Check every line of the entries for the string "upholstered" and return the ones that contain it.

### Data records
* * * * * * *
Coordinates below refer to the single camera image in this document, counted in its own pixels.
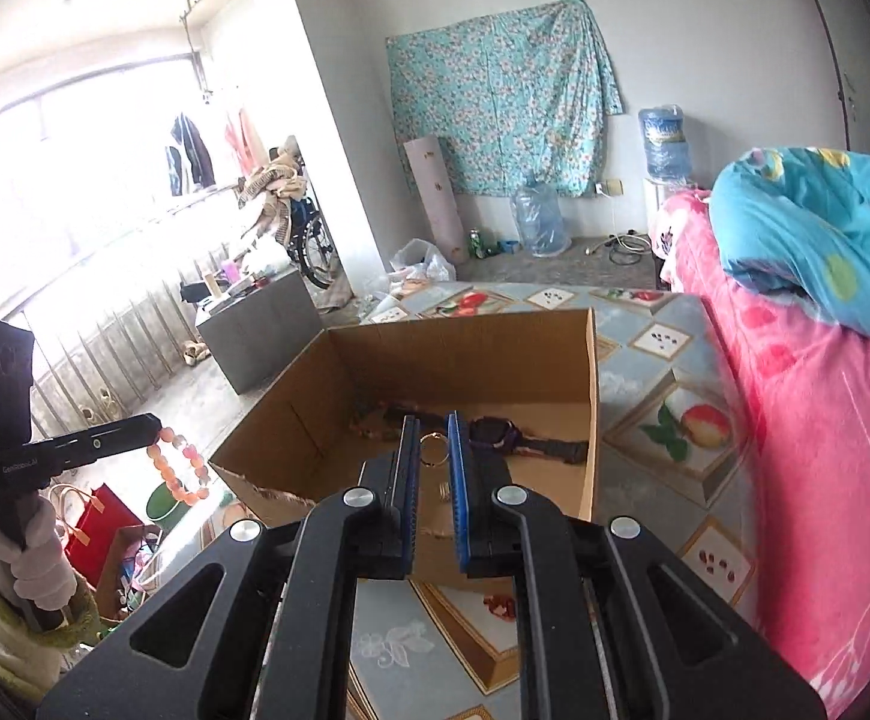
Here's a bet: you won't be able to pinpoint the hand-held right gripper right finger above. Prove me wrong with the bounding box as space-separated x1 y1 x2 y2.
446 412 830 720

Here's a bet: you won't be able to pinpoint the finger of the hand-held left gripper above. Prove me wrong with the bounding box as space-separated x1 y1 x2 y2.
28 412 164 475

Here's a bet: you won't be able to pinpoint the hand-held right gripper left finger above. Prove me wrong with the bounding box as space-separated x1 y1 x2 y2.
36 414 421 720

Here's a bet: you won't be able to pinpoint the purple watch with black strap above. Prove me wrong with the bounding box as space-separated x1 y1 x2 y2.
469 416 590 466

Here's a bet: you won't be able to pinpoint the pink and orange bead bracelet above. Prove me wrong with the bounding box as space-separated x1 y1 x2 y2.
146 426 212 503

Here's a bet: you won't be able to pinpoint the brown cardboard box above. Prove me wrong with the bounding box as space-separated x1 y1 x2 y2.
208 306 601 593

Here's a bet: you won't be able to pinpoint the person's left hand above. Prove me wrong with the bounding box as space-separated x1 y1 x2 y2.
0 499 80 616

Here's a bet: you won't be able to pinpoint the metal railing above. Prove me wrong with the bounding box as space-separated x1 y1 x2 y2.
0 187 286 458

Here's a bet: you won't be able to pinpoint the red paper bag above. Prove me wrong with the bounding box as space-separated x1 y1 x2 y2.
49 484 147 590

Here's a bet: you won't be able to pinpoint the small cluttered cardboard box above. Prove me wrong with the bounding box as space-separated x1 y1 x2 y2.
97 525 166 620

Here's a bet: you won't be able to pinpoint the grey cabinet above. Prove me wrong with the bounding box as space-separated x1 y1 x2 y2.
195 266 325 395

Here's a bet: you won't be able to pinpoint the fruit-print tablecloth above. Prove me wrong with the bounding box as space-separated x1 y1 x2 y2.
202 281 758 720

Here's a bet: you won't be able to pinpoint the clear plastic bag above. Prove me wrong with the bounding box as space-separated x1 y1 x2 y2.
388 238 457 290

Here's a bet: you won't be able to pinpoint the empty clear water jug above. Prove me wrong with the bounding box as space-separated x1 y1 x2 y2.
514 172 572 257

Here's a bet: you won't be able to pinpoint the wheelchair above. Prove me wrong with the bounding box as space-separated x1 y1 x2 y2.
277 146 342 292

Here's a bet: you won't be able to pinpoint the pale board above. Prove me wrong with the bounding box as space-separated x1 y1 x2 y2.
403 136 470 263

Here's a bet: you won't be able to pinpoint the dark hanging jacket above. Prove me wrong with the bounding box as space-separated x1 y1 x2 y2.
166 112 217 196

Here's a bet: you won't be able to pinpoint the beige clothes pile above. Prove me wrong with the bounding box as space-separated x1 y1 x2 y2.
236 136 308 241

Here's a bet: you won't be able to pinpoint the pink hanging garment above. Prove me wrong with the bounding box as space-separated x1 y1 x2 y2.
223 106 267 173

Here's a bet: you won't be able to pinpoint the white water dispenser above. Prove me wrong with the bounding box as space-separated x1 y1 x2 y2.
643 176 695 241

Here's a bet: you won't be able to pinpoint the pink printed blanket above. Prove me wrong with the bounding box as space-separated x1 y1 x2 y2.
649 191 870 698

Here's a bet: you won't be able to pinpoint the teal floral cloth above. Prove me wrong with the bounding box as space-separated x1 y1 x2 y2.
* * * * * * *
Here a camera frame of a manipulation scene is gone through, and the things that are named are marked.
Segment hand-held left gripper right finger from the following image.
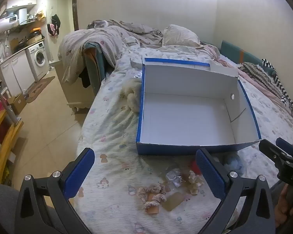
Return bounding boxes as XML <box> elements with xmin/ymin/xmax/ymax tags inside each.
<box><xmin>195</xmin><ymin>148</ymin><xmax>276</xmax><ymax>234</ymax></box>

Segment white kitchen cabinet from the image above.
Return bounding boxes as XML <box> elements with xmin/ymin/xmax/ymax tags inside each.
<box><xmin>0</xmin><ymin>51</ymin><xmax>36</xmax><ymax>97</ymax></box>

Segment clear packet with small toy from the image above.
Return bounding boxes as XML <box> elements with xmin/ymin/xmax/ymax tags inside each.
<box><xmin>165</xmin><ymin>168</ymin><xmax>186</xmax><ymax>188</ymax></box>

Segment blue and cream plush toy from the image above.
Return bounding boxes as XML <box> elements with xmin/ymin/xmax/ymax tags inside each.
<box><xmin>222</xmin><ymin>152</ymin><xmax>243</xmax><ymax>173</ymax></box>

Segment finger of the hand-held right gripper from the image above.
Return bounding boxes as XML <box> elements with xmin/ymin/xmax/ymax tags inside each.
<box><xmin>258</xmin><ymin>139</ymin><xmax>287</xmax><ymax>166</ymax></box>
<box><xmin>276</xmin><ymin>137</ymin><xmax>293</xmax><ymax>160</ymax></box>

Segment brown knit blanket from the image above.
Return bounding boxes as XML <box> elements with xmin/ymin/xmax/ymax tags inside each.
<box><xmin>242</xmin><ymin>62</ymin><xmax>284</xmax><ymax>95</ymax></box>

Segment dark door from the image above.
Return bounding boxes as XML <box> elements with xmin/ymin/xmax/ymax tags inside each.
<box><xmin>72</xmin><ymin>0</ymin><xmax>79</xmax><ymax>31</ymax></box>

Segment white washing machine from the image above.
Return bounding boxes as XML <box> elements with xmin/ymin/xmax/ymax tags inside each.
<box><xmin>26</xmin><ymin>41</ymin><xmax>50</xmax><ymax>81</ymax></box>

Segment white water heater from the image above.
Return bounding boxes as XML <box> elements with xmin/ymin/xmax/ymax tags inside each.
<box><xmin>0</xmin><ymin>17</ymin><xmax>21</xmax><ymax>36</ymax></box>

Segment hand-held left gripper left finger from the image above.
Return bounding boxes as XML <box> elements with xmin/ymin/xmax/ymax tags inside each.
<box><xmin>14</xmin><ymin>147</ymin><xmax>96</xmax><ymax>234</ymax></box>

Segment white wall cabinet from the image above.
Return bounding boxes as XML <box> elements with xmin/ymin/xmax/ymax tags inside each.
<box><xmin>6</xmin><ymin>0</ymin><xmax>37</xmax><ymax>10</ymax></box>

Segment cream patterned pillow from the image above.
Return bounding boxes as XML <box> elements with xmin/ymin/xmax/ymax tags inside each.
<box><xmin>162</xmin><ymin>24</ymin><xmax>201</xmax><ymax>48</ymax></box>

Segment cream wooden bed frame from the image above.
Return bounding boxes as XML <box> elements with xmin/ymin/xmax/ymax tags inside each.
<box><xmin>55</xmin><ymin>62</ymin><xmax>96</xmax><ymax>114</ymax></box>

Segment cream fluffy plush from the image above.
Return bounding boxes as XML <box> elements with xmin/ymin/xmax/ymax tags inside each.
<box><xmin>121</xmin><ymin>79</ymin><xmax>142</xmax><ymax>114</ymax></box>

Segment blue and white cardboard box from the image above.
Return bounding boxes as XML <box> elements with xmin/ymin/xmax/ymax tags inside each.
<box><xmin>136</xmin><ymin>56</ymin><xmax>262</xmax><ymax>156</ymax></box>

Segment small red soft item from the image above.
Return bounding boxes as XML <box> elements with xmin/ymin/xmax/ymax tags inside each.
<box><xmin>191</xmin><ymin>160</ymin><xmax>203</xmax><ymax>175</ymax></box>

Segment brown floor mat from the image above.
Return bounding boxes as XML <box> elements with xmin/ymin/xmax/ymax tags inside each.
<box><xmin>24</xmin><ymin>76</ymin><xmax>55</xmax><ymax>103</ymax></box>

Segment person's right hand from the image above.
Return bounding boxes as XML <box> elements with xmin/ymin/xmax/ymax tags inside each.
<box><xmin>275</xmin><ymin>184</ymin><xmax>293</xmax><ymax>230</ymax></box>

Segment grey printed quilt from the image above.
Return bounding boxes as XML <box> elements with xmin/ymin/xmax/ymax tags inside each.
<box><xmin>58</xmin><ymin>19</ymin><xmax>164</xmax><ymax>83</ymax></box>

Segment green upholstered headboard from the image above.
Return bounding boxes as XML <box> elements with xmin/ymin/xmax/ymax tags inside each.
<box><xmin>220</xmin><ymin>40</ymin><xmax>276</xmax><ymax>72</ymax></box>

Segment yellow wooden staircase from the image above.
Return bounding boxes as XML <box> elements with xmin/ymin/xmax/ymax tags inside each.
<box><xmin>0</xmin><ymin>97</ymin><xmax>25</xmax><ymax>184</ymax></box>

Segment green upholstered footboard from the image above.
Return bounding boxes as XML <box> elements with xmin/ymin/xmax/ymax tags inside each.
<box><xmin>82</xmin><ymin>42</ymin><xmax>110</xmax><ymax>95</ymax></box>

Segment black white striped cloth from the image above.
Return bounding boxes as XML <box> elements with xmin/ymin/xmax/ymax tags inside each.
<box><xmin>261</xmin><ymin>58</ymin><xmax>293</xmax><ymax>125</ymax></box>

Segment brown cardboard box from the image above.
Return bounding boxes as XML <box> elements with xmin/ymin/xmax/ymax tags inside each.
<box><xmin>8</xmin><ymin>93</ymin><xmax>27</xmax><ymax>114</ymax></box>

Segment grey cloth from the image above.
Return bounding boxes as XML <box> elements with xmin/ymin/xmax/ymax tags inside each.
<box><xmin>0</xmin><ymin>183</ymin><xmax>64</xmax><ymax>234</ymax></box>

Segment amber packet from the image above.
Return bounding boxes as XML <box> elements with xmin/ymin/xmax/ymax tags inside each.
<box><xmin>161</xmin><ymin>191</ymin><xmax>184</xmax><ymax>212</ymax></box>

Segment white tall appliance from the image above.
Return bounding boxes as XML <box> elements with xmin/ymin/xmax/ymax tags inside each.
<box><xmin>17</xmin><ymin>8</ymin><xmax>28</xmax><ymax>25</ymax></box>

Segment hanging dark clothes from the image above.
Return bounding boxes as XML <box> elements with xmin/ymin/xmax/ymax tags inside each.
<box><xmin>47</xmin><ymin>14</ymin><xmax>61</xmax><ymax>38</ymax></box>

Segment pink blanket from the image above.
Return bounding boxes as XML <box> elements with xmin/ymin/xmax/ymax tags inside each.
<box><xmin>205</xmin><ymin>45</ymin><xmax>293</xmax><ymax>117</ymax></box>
* * * * * * *
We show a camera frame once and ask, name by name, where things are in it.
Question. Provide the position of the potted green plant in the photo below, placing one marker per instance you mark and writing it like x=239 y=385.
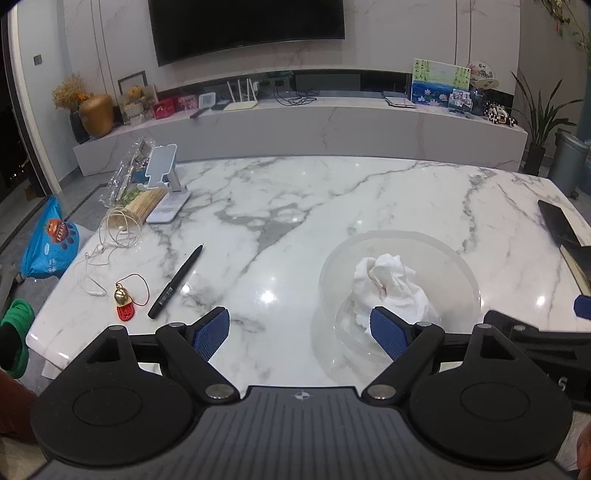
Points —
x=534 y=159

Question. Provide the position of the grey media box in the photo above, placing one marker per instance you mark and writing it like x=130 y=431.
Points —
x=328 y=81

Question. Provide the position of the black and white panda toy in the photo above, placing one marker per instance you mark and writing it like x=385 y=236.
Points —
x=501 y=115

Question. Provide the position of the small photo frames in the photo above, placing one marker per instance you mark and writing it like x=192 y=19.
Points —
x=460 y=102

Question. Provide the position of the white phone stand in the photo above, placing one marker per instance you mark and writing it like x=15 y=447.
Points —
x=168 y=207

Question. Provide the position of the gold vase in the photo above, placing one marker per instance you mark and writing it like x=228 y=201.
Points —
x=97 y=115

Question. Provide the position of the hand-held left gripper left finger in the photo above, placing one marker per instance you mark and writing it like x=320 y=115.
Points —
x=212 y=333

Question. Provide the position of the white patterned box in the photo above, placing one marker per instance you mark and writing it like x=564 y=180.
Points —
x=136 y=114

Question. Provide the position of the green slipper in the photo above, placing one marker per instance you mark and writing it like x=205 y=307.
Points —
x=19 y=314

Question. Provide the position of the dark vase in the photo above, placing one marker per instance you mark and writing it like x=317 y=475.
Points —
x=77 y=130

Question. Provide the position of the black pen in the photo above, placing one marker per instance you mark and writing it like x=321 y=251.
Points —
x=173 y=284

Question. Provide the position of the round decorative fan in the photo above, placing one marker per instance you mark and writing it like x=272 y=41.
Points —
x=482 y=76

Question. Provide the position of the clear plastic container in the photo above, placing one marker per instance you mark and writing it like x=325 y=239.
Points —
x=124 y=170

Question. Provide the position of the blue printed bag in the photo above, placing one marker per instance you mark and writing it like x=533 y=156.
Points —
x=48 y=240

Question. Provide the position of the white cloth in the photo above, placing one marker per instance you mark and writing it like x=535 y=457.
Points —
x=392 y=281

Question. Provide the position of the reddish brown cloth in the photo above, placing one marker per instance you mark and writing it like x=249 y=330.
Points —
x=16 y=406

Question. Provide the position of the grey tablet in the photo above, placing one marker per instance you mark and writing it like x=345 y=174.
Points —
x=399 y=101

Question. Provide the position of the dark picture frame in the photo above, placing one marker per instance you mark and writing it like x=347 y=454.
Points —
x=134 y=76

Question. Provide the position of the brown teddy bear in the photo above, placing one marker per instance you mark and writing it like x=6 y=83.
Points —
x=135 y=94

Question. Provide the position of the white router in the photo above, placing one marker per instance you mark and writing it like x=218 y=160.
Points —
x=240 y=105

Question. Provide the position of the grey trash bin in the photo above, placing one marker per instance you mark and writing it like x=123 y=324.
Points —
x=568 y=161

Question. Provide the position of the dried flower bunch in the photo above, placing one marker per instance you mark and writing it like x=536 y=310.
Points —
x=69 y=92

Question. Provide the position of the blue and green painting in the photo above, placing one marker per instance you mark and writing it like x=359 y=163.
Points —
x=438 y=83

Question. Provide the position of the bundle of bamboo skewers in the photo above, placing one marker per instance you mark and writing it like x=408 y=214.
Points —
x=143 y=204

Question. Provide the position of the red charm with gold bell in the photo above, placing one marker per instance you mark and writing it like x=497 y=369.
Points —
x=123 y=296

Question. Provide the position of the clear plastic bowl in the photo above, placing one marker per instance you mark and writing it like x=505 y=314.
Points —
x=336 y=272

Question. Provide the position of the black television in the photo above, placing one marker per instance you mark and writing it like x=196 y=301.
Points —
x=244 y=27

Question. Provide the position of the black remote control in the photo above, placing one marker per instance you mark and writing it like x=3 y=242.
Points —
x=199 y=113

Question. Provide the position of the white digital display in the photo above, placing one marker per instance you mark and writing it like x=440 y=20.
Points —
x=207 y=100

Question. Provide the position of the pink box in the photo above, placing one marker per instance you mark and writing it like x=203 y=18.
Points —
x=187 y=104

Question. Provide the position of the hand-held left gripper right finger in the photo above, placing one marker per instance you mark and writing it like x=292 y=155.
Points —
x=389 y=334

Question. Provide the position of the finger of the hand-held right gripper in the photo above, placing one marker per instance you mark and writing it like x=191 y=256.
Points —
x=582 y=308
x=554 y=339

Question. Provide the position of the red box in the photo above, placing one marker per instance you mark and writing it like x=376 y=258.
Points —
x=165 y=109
* * * * * * *
### TASK OUTPUT
Segment green upholstered headboard from the image above.
Segment green upholstered footboard from the image above.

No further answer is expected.